Introduction
Before we start — a note on pacing. This course covers a lot. You’re not expected to retain it all on the first read. AI fluency comes from running these patterns on real work, not memorizing them. Pick what sticks, build the habit on one or two pieces, and come back for the rest when the next problem calls for it. The Practice Projects at the end are designed to help you do exactly that.
Why this matters
Most people use AI without understanding what it actually is. They treat it like a search engine, a magic 8-ball, or a person. None of those mental models work well. If you understand what AI actually does — and what it doesn’t — you’ll get dramatically better results from every interaction.
The four pillars of AI literacy
AI literacy is four things. Every module in this course builds toward one of them:
1. A correct mental model of how AI works. Not magic. Not a person. A pattern-prediction machine that’s only as good as the prompt you give it.
2. The ability to write clear specifications. Prompts as specs. Five-part formula. Iterate to refine.
3. A current map of the tool landscape. Which tool wins which job. When to pay for a wrapper. When to stick with a frontier model.
4. The judgment to verify and challenge AI output. Confidence ≠ correctness. Verification is your job. Always ask what to double-check.
This is what separates someone who uses AI from someone who is fluent in AI. The first group is everywhere now. The second group is rare — and getting hired, promoted, and trusted to do real work.
What AI is (and isn’t)
Generative AI is a class of software that creates new content — text, images, audio, video — based on patterns learned from massive amounts of training data.
It is not:
- A search engine (it doesn’t look things up; it generates likely answers)
- A database (it doesn’t store facts the way a spreadsheet does)
- A person (it doesn’t think, feel, or understand in any human sense)
- Always right (it can be confidently wrong)
It is:
- A prediction machine
- Pattern-trained on enormous amounts of human-created content
- Capable of producing useful, original-feeling output
- A tool — its quality depends on how you use it
LLMs vs diffusion models
Two main families of generative AI power almost everything you’ll use:
Large Language Models (LLMs) — text generation
- Examples: ChatGPT, Claude, Gemini, Grok
- They predict the next word (technically, the next token) based on everything that came before
- Used for: writing, summarizing, coding, conversation, analysis
Diffusion Models — image and video generation
- Examples: Midjourney, GPT Image, Veo, Runway
- They start with random noise and progressively refine it into a coherent image
- Used for: image creation, video generation, visual editing
You don’t need to know the math. You need to know that they’re fundamentally different processes — and that’s why text AI and image AI behave so differently.
How prediction works
When you type a question into a Large Language Model like ChatGPT, the model isn’t “thinking” about your question. It’s calculating: given all the words that came before, what’s the most likely next word? Then it does that again. And again. One word at a time, building a response.
This is why:
- The first few words of a response often shape the rest
- Asking the same question twice can produce different answers
- Specific, structured prompts produce more focused output
- Vague prompts produce vague output
Why hallucinations happen
A hallucination is when AI produces output that sounds confident but is factually wrong — a fake citation, a made-up statistic, a non-existent product feature.

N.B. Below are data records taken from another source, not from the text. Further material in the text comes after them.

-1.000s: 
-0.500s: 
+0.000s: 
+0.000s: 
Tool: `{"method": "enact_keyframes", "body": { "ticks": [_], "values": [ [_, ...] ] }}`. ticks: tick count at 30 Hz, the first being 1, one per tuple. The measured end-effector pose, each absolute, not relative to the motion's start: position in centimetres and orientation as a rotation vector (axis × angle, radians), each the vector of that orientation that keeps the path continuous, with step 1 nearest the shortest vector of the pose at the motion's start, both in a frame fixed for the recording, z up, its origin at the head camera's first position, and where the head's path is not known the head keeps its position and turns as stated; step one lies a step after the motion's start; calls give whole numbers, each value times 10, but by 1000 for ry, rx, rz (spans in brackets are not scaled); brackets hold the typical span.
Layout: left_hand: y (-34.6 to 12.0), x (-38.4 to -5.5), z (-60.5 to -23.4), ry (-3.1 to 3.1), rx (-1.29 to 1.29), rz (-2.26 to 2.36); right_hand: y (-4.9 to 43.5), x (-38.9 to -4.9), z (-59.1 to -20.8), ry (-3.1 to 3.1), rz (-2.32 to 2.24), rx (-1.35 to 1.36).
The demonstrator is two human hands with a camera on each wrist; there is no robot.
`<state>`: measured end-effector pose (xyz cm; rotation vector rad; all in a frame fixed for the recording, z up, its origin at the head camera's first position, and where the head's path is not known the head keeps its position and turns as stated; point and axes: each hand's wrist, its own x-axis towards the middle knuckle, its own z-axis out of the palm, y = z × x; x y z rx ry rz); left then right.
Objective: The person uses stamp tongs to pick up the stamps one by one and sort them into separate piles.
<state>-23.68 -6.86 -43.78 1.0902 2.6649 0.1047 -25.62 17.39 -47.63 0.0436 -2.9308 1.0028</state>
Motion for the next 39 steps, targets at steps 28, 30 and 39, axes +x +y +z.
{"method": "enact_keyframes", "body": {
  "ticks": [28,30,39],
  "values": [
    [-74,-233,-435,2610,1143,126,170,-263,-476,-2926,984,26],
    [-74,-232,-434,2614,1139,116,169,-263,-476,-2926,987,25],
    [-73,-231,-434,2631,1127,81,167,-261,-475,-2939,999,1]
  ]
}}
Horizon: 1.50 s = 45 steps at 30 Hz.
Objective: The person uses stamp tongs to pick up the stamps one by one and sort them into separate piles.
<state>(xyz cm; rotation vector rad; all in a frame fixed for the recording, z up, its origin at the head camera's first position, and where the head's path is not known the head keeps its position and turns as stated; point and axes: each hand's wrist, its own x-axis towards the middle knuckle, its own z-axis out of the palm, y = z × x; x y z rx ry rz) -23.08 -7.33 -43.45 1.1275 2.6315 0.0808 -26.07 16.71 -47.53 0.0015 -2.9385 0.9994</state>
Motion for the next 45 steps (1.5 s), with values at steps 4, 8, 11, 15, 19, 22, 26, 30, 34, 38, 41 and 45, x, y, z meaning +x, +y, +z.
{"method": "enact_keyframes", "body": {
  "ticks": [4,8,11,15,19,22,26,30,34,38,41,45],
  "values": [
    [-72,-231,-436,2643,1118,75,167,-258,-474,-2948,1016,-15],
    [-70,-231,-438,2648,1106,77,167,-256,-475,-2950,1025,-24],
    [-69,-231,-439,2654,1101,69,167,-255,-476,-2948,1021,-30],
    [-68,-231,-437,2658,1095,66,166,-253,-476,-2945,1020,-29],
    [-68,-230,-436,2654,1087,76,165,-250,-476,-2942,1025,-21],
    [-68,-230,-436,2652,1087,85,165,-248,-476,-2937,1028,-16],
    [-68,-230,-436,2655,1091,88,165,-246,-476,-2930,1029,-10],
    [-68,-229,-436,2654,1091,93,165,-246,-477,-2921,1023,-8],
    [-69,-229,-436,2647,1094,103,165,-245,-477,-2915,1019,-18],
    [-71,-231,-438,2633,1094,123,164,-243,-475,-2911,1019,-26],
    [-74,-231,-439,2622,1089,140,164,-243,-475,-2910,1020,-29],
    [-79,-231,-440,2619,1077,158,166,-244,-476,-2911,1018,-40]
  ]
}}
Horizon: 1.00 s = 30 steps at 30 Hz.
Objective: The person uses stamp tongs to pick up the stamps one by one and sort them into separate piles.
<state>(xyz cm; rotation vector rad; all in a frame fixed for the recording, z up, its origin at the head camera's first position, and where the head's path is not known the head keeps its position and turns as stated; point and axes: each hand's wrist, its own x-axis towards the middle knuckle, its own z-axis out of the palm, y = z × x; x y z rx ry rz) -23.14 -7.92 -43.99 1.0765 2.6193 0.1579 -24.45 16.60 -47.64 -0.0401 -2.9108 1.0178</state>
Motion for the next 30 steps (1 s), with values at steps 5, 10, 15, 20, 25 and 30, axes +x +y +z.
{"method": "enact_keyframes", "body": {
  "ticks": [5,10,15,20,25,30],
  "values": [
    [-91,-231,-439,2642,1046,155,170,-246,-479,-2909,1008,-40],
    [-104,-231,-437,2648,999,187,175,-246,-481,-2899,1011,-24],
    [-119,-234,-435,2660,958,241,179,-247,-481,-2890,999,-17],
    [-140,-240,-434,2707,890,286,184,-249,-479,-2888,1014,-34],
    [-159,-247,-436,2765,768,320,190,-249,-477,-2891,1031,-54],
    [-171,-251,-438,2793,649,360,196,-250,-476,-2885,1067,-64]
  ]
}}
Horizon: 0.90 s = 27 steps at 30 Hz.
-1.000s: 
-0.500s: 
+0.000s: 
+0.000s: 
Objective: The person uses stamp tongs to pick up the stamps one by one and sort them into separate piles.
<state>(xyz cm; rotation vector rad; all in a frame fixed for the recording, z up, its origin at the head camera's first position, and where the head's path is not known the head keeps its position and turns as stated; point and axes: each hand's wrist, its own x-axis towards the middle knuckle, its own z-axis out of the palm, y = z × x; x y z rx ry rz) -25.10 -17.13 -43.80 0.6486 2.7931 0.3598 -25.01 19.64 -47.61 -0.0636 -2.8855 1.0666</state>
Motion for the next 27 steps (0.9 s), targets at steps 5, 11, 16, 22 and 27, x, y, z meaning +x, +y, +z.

Hallucinations happen because the model is generating plausible-sounding text, not retrieving facts. If a real fact and a fake fact would both sound equally plausible in context, the model might generate either one.
How to handle hallucinations:
- Verify anything that matters (names, numbers, citations, legal/medical info)
- Use research tools (Perplexity, web search) when you need ground truth
- Ask the model: “List two things I should double-check before trusting this”
- Don’t trust confidence — confidence is a writing style, not a truth signal
Key takeaways
- AI generates patterns it learned, not facts it knows
- LLMs handle text; diffusion models handle images and video
- Hallucinations are a feature of how the system works, not a bug to be fixed
- Verification is your job, not the model’s
Quick Check
1. Generative AI is best described as:
2. Which family of model is primarily used for text generation?
3. When ChatGPT writes a response, what is it actually doing under the hood?
4. A "hallucination" in AI output is:
5. Which of these is the correct response to AI confidence?